Error: Unable to display report because the database has a compatibility level of 80. To view this report, you need to use the Database Properties dialog to change the compatibility level to SQL Server 2005 (90).

So - over to the test server, bring up a test instance of the database, and change the compatibility level to 90. Database and apps still appear to be running fine, but trying to run the performance dashboard now produced the following error:

Error: Difference of two datetime columns caused overflow at runtime.
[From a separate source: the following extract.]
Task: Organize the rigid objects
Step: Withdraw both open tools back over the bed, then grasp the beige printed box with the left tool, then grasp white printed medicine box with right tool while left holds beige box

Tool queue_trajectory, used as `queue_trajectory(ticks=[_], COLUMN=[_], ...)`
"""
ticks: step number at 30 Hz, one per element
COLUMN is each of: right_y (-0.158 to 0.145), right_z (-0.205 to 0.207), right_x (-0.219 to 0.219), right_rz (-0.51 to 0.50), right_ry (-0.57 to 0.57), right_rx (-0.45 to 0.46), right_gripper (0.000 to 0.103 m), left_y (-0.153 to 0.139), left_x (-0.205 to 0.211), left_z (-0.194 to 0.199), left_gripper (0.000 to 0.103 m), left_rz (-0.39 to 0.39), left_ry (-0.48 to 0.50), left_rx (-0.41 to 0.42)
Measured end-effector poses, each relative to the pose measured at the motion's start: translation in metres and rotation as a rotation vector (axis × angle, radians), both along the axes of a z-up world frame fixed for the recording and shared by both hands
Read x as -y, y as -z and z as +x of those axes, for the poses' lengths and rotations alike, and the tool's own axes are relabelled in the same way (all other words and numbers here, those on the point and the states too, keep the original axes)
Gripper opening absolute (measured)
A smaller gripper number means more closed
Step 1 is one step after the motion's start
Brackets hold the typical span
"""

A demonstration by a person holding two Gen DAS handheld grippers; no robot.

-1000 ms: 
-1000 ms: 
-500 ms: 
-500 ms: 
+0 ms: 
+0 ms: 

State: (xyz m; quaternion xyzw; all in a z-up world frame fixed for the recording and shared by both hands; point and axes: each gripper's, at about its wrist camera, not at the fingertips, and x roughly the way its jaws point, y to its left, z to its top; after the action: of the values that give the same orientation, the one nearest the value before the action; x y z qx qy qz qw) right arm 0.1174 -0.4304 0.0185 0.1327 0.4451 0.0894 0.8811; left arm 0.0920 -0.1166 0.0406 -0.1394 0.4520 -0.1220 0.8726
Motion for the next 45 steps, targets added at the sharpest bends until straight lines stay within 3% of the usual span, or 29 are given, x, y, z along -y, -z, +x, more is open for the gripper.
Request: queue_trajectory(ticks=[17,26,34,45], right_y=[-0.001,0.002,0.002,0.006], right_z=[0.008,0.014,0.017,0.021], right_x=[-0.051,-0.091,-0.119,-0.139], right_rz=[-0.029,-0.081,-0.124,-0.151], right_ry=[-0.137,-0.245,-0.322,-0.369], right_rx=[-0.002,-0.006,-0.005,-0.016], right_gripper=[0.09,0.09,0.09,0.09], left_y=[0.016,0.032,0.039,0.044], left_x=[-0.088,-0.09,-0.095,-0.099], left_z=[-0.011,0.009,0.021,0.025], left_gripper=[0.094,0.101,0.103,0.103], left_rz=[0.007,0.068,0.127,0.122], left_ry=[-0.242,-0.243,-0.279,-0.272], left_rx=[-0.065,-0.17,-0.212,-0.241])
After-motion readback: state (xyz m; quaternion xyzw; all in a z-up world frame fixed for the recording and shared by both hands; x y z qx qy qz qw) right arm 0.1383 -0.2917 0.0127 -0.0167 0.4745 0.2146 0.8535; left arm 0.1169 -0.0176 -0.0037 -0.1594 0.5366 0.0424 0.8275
This time Google had the answer (thanks David) although it's not immediately clear what the solution is referring to. What you need to do is open the Setup.SQL script (which is installed along with the performance dashboard - you'll find it at C:\Program Files\Microsoft SQL Server\90\Tools\PerformanceDashboard\). Find line 276, which says:

sum(convert(bigint, datediff(ms, login_time, getdate()))) - sum(convert(bigint, s.total_elapsed_time)) as idle_connection_time, 

and replace this line with

sum(convert(bigint, CAST ( DATEDIFF ( minute, login_time, getdate()) AS BIGINT)*60000 + DATEDIFF ( millisecond, DATEADD ( minute, DATEDIFF ( minute, login_time, getdate() ), login_time ),getdate() ))) - sum(convert(bigint, s.total_elapsed_time)) as idle_connection_time,

As David explains on the linked thread, DATEDIFF is returning an int (here, it's calculating the number of milliseconds between two DATETIME instances) - so any connection that's been active for longer than ~24 days will overflow an INT when you try and convert the connection time to milliseconds.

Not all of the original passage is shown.